L’édito d’Arnaud Benedetti avec notre partenaire Radio Orient

Le coronavirus est d’abord un fléau pour les esprits. L’épidémie diffracte la rumeur et la polémique d’abord.

À défaut de certitudes scientifiques, les pouvoirs publics godillent ; ils cherchent à rassurer, prévenir et protéger sur fond d’images anxiogènes, de fantasmes et d’inquiétudes. Venu de Chine, pays de l’omerta d’Etat, le virus, par-delà ses effets pathologiques, pose la question de l’opinion, de la science et de la décision. Le sujet est d’autant plus complexe que notre société prétendument rationnelle se croit, justement, immunisée de toute forme d’irrationalité.

Comprendre la situation c’est accepter en premier lieu que la science n’a pas forcément de réponse immédiate.

Le tâtonnement est au cœur de la démarche scientifique. Être scientifique, c’est, faut-il le rappeler, chercher. Donc les chercheurs… cherchent à caractériser le virus dont ils nous disent à ce stade la « dangerosité » apparemment relative.

La science est vivante, comme le virus au demeurant. Ici, elle traque une matière évolutive pour mieux la circonvenir. L’opinion, elle, est mouvante. Elle opère entre l’ignorance, le besoin d’être informée, la méfiance, le flux incessant de contenus, la demande d’assurances… et les polémiques publiques.

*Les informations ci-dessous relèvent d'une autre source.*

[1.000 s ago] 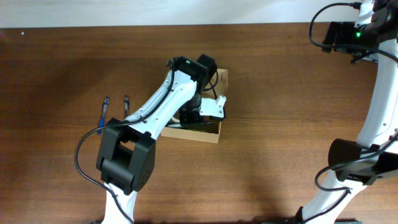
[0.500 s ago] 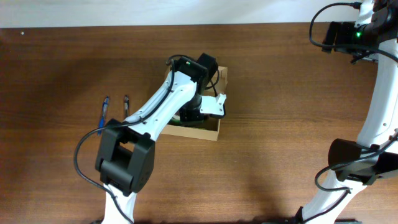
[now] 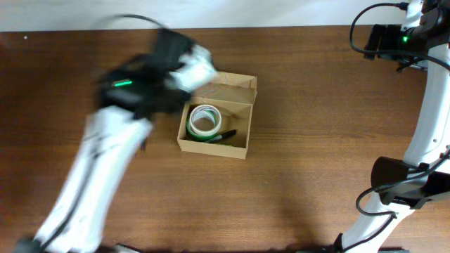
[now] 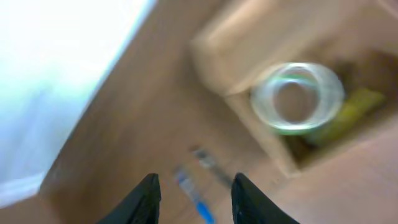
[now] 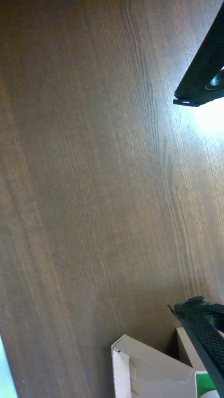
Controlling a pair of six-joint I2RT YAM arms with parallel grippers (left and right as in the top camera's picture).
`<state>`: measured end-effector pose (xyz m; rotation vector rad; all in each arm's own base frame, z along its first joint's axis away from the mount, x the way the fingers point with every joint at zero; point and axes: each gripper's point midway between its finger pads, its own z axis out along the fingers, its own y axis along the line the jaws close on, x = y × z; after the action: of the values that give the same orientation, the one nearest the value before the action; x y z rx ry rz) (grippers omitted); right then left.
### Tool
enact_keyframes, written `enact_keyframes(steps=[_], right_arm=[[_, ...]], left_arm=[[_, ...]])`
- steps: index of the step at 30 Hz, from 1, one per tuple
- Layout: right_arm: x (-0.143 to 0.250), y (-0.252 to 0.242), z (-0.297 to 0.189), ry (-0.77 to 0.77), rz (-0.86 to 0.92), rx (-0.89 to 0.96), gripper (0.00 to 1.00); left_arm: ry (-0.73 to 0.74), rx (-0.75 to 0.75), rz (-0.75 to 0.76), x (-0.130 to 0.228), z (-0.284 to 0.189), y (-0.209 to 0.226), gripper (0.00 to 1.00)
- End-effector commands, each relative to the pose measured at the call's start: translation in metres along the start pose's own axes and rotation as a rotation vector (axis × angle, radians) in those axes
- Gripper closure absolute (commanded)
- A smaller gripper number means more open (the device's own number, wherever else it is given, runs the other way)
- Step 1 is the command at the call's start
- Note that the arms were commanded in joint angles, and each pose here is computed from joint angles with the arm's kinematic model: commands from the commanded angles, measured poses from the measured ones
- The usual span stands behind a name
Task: Pack container
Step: 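Move the left gripper back to the blue pen and grasp it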
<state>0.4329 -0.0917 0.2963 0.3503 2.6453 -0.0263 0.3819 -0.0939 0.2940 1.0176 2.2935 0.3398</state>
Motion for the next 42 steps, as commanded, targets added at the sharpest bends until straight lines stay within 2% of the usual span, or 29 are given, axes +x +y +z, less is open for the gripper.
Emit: enact_keyframes(steps=[1,5,8,14,17,21,26,34,42], right_arm=[[0.0,-0.002,0.003,0.006,0.012,-0.002,0.01],[0.0,-0.002,0.003,0.006,0.012,-0.003,0.01],[0.0,-0.002,0.003,0.006,0.012,-0.003,0.01],[0.0,-0.002,0.003,0.006,0.012,-0.002,0.01],[0.0,-0.002,0.003,0.006,0.012,-0.003,0.01],[0.0,-0.002,0.003,0.006,0.012,-0.003,0.01],[0.0,-0.002,0.003,0.006,0.012,-0.003,0.01],[0.0,-0.002,0.003,0.006,0.012,-0.002,0.01],[0.0,-0.002,0.003,0.006,0.012,-0.003,0.01]], left_arm=[[0.065,-0.094,-0.33,0.058,0.005,0.045,0.6],[0.084,-0.033,-0.488,0.107,0.043,0.055,0.58],[0.161,-0.001,-0.554,0.147,0.077,0.049,0.57],[0.303,0.067,-0.602,0.185,0.128,0.03,0.57],[0.381,0.109,-0.663,0.201,0.149,0.016,0.57],[0.476,0.167,-0.674,0.218,0.166,-0.003,0.57],[0.58,0.121,-0.661,0.242,0.177,-0.003,0.57],[0.631,0.14,-0.697,0.27,0.191,-0.004,0.57],[0.667,0.158,-0.72,0.281,0.207,-0.012,0.57]])
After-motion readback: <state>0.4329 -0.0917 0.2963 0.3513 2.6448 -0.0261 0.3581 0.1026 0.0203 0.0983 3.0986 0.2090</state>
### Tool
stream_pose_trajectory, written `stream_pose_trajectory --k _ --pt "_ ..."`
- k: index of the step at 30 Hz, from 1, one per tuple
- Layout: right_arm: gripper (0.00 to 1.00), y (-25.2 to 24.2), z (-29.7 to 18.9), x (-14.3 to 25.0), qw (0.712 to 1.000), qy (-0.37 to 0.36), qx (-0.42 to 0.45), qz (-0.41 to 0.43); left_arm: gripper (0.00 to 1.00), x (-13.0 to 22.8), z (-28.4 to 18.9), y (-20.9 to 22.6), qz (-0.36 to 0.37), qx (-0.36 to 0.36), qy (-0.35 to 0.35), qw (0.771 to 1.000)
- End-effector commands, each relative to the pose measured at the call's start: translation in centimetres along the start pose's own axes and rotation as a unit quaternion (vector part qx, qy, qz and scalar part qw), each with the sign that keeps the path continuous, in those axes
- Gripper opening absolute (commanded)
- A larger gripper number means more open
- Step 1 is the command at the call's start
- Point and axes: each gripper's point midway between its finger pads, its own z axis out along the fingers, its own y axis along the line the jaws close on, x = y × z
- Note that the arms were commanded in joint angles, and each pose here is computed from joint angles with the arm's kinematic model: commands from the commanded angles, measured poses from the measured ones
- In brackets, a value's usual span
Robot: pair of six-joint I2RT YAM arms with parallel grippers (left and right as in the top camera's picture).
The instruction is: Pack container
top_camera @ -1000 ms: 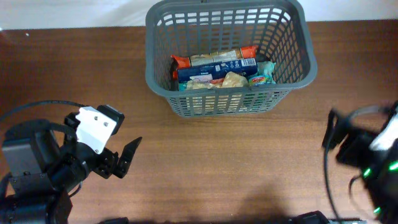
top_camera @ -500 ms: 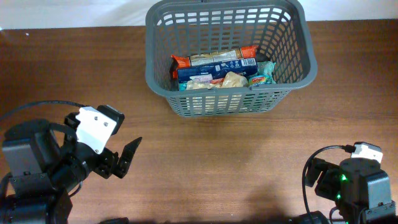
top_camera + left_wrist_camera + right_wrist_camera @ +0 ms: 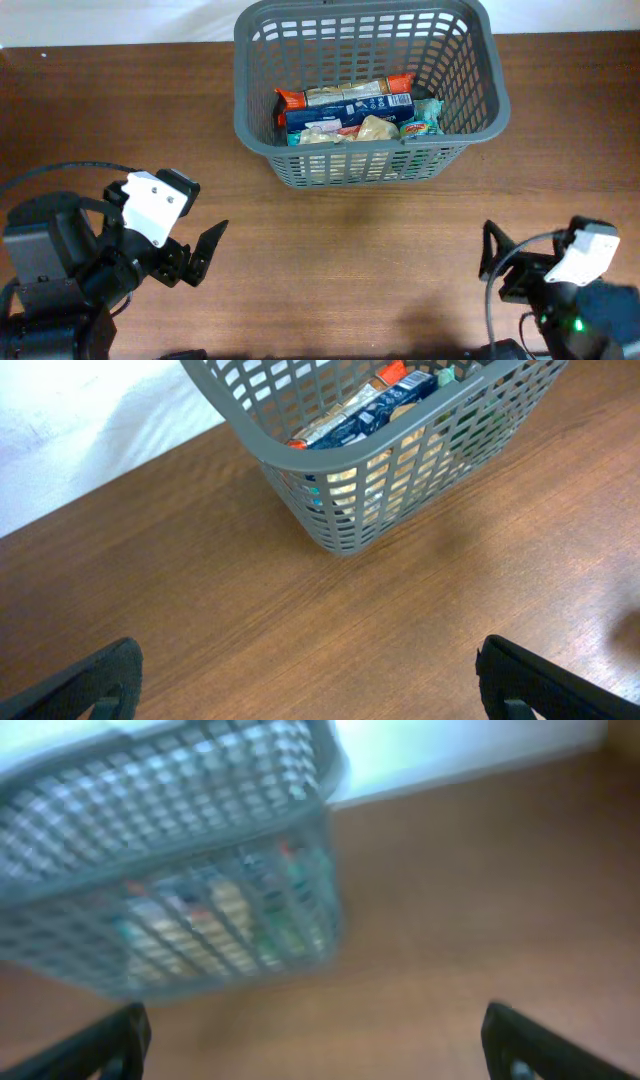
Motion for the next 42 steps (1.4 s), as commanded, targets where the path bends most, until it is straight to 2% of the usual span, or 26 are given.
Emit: stream_pose_trajectory --k 1,5,12,20,28,42 --pt "0.99 2.1 0.8 2.5 0.987 -0.019 -0.081 -0.139 0.99 -0.3 -0.3 -0.1 0.008 0.003 -0.007 1.0" --pt "0.99 2.1 2.7 4.9 0.976 -0.051 -0.092 -0.188 0.99 -0.3 -0.3 -0.1 0.008 0.003 -0.008 1.0" --pt "0.99 1.6 6.4 9.1 0.974 -0.065 -0.098 -0.192 0.99 -0.3 -0.3 -0.1 0.008 0.003 -0.007 1.0" --pt "0.99 1.8 8.2 10.6 0.971 -0.101 -0.11 -0.186 0.99 -0.3 -0.3 -0.1 0.008 0.003 -0.008 1.0" --pt "0.99 1.2 10.2 14.1 0.973 -0.062 -0.108 -0.192 0.99 -0.3 -0.3 -0.1 0.008 0.003 -0.007 1.0" --pt "0.99 1.3 10.2 13.8 0.973 -0.069 -0.109 -0.191 0.99 -0.3 -0.3 -0.1 0.008 0.003 -0.007 1.0"
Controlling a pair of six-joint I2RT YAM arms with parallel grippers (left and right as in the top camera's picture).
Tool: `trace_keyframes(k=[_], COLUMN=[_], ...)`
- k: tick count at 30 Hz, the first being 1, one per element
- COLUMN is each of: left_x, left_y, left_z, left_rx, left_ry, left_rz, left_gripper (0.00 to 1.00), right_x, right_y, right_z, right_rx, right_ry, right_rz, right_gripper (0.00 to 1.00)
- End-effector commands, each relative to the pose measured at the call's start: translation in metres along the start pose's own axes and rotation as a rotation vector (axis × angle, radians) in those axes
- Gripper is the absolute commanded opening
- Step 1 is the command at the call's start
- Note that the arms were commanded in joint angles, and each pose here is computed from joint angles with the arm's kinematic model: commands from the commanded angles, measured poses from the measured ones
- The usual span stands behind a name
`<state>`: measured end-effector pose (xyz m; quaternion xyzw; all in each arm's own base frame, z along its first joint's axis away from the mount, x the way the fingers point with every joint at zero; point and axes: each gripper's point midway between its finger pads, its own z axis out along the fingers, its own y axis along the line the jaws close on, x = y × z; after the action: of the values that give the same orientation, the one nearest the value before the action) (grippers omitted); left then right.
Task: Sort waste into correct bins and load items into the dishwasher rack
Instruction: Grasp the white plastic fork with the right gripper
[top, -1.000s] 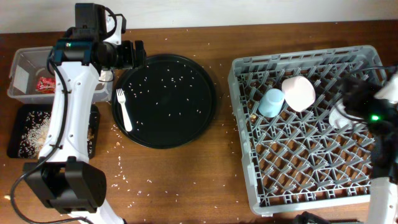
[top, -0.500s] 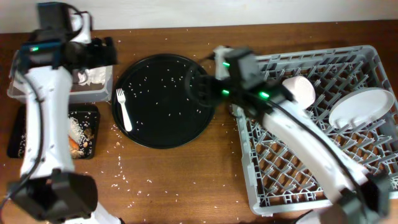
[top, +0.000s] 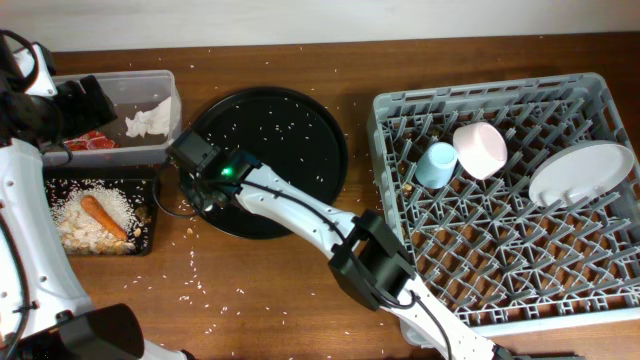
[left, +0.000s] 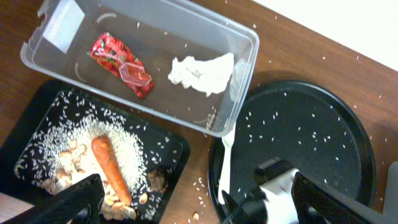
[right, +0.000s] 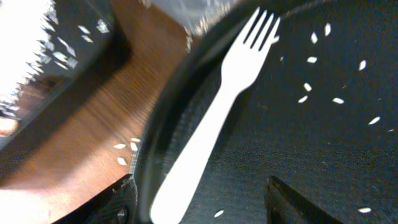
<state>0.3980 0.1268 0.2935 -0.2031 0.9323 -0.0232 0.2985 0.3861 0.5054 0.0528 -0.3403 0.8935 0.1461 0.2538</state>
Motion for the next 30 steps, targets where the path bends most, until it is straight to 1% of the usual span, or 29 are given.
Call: trace_keyframes(k=[1,5,9,10,11,12,13,14,15,18,19,20,22,24,26,29,30], left_x=[0.005,0.007,0.008,0.008,0.008,0.008,0.008,0.008,0.008,0.008,0.008,0.008,0.008,0.008,0.008,0.008,0.008], left_y=[0.001,0.002,0.002,0.002,0.002,0.002,0.002,0.002,0.002,0.002,0.002,0.002,0.002,0.002,0.002,0.002,0.002], left_z=[0.000,0.004,0.007,0.007,0.007,0.007,0.007,0.007,0.007,0.007,0.007,0.007,0.007,0.007,0.007,0.007,0.007], left_rx=[0.003,0.001,0.000,0.000,0.000,0.000,0.000,0.000,0.000,0.000,0.000,0.000,0.000,0.000,0.000,0.000,0.000], left_ry=[0.022,0.039,0.046,0.047,0.047,0.046,0.046,0.046,0.046,0.046,0.046,0.046,0.046,0.046,0.046,0.046,0.046], left_rz=[-0.018,-0.020,-0.021,-0.021,-0.021,-0.021,-0.021,-0.021,-0.021,-0.021,-0.021,-0.021,-0.021,-0.021,-0.021,-0.021,-0.021], left_gripper=[0.96,0.96,0.96,0.96,0.96,0.96,0.99,0.99,0.99,0.99,0.99,0.99,0.99,0.99,0.99,0.99,0.99], right_x=[0.008,0.015,0.018,0.019,0.019,0.017,0.017,0.031,0.043,0.061,0.064,0.063,0.057,0.048,0.041,0.034,0.030], right_y=[-0.013,-0.024,-0.033,-0.040,-0.050,-0.057,-0.071,-0.107,-0.131,-0.155,-0.156,-0.155,-0.154,-0.144,-0.124,-0.101,-0.094], right_z=[0.021,0.036,0.035,0.032,0.025,0.021,0.014,0.009,0.003,-0.008,-0.011,-0.011,-0.008,-0.003,0.004,0.009,0.010], right_rx=[0.101,0.114,0.138,0.147,0.151,0.138,0.089,0.036,-0.014,-0.055,-0.093,-0.126,-0.120,-0.106,-0.035,0.112,0.159], right_ry=[0.001,0.013,0.025,0.040,0.057,0.068,0.098,0.176,0.231,0.312,0.323,0.318,0.289,0.250,0.218,0.189,0.171], right_rz=[-0.054,-0.042,-0.026,0.004,0.064,0.112,0.209,0.340,0.413,0.481,0.452,0.402,0.315,0.234,0.088,-0.096,-0.143], right_gripper=[0.65,0.64,0.63,0.60,0.52,0.40,0.26,0.17,0.15,0.15,0.17,0.26,0.46,0.58,0.72,0.80,0.81])
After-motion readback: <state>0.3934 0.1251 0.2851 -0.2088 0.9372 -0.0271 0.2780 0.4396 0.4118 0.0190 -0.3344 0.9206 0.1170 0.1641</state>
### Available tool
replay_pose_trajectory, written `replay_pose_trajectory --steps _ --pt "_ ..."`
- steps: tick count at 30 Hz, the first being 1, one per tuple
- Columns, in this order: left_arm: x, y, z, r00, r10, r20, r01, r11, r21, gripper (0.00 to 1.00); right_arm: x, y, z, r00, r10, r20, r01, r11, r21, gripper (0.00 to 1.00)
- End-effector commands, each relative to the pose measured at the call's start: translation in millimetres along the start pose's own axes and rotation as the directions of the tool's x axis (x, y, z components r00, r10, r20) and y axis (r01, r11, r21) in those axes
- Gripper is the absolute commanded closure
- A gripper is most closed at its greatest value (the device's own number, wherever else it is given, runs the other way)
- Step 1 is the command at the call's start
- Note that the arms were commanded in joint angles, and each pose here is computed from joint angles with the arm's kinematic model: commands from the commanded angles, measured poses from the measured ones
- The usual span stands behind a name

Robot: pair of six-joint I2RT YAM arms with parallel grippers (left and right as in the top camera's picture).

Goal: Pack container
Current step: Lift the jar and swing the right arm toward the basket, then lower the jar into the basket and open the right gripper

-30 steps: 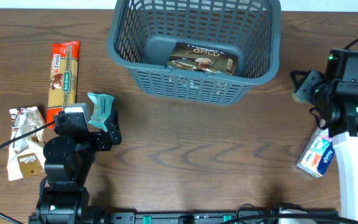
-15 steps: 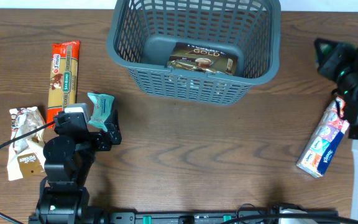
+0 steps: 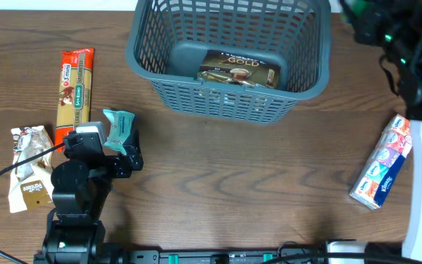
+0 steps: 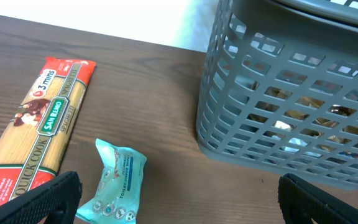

C’est entre les aléas de l’opinion et ceux, inévitables, de la démarche scientifique que les décideurs doivent agir. La communication de crise sanitaire est de ce point de vue l’une des plus risquées car elle nécessite de montrer que le pouvoir est en mesure de contrôler. Dans une société où la technologie tous les jours se diffuse à l’instar d’un « hymne » parfois inquiétant aux « process », à la maîtrise, à la rationalisation, à la traçabilité, le déficit de maîtrise du risque nourrit incompréhension et incrédulité. À proportion que la société technicienne se développe, les opinions apparaissent plus intolérantes à la notion de risque, plus vigilantes quant à l’action des États, plus suspectes lorsque la com’ des décideurs se fait incertaine.

Les grandes peurs n’ont pas disparu, elles se déploient dans un univers sursaturé par la technologie, elles érodent toujours plus le sang-froid collectif, elles sont un combustible aussi pour l’infotainment qui sous couvert d’informer s’en rassasie pour nourrir sa machine spectaculaire. Le coronavirus est peut-être dès lors un épisode bien plus révélateur de nos angoisses post-modernes qu’un accident épidémique d’une rare virulence. Au moins puisse t-il servir à mieux comprendre nos fragilités du moment.